Critical thinking is a core metacognitive skill that requires learners to evaluate evidence, identify assumptions, and reason logically. Students don't just take in information, they question it, connect ideas, and explore problems from multiple angles. In a world that demands adaptability and discernment, nurturing critical (critical evaluation of AI outputs) thinking skills is no longer optional;. Yet, for many educators, the challenge isn't knowing why it matters, it's knowing how to teach it.

Key Takeaways

  1. Explicit instruction in critical thinking skills is paramount for learner development: Critical thinking is not an innate ability that emerges spontaneously, but a set of learnable skills and dispositions that must be taught directly and systematically across the curriculum, as highlighted by Halpern's work on teaching for critical thinking (Halpern, 2014). Educators must move beyond assuming learners will "pick up" these skills and instead integrate specific strategies for analysis, evaluation, and inference.
  2. Fostering a culture of inquiry through strategic questioning is fundamental to developing critical thinkers: Learners learn to evaluate evidence and identify assumptions most effectively when teachers model and encourage deep, probing questions that challenge surface-level understanding, a principle central to the work of Paul and Elder on intellectual standards (Paul & Elder, 2007). This metacognitive approach helps learners reflect on their own thinking processes and those of others, moving beyond mere recall to genuine intellectual engagement.
  3. Deep subject-specific knowledge is an indispensable prerequisite for robust critical thinking: Learners cannot effectively evaluate information or solve complex problems without a solid foundation of factual knowledge within a given domain, as extensively argued by Willingham (Willingham, 2008). Educators must therefore ensure that curriculum design balances the acquisition of rich content with opportunities to apply critical thinking skills, rather than treating them as separate entities.
  4. Navigating the complexities of artificial intelligence necessitates a heightened emphasis on critical evaluation skills: Learners must be equipped to critically appraise AI-generated content, identify potential biases, and understand the limitations of algorithmic outputs, which aligns directly with Ennis's foundational definition of critical thinking as reasonable reflective thinking focussed on what to believe or do (Ennis, 1991). This integration ensures learners develop the discernment needed to be informed and responsible digital citizens.

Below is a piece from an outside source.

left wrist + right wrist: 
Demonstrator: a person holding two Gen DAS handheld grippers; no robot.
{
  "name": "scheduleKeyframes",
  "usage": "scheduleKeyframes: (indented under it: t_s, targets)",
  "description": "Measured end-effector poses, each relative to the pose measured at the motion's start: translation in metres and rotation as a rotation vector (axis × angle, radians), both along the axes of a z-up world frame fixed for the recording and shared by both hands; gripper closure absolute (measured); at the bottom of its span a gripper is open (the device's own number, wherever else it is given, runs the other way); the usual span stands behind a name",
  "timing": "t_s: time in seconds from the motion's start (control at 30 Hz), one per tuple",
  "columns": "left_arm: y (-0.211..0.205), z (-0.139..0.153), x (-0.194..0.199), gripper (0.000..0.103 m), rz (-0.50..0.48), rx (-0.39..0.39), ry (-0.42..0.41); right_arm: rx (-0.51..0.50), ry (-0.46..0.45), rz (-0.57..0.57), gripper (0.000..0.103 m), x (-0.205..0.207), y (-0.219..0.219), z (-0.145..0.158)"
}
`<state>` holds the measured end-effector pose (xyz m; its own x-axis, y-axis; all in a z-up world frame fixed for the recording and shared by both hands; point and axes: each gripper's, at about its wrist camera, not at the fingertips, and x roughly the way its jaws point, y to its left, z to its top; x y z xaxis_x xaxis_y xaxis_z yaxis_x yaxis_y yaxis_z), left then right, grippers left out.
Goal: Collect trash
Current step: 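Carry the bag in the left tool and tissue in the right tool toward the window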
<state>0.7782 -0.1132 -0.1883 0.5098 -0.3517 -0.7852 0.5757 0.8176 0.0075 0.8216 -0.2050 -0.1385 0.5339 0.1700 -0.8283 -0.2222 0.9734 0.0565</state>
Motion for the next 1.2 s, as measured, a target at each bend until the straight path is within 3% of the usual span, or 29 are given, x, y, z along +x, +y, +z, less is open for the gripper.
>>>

Critical thinking skills are more than a classroom skill. For more on this topic, see Enhancing critical thinking through classroom. It's a way of approaching the world with curiosity, care, and logic. It helps learners make sense of conflicting information, ask better questions, and develop reasoned responses. These habits aren't just useful for exams, they're vital for real-life decisions and thoughtful participation in society.

This article looks at both the "what" and the "how" of critical thinking. We explore its core components, consider practical strategies for teaching it across subjects, including critical evaluation of AI, and look at how schools can assess and support its development, including mathematical metacognition, over time. Whether you're a teacher, curriculum leader, or simply interested in what good thinking looks like in a modern classroom, this is your starting point for building a culture of reasoning and reflection.

What Is Critical Thinking?

Critical thinking links ideas logically. It uses both fast and slow thinking to assess evidence (Kahneman, 2011). Learners analyse information to form sound judgements. Metacognition helps them understand the thinking process. They move beyond basic comprehension.

At its core, critical thinking is thinking about our own thinking. It helps us recognise flaws in reasoning, question assumptions, and remain aware of our own cognitive biases. This reflective skill is essential in many fields because it supports ethical, informed decision-making and the ability to generate effective solutions to complex ideas.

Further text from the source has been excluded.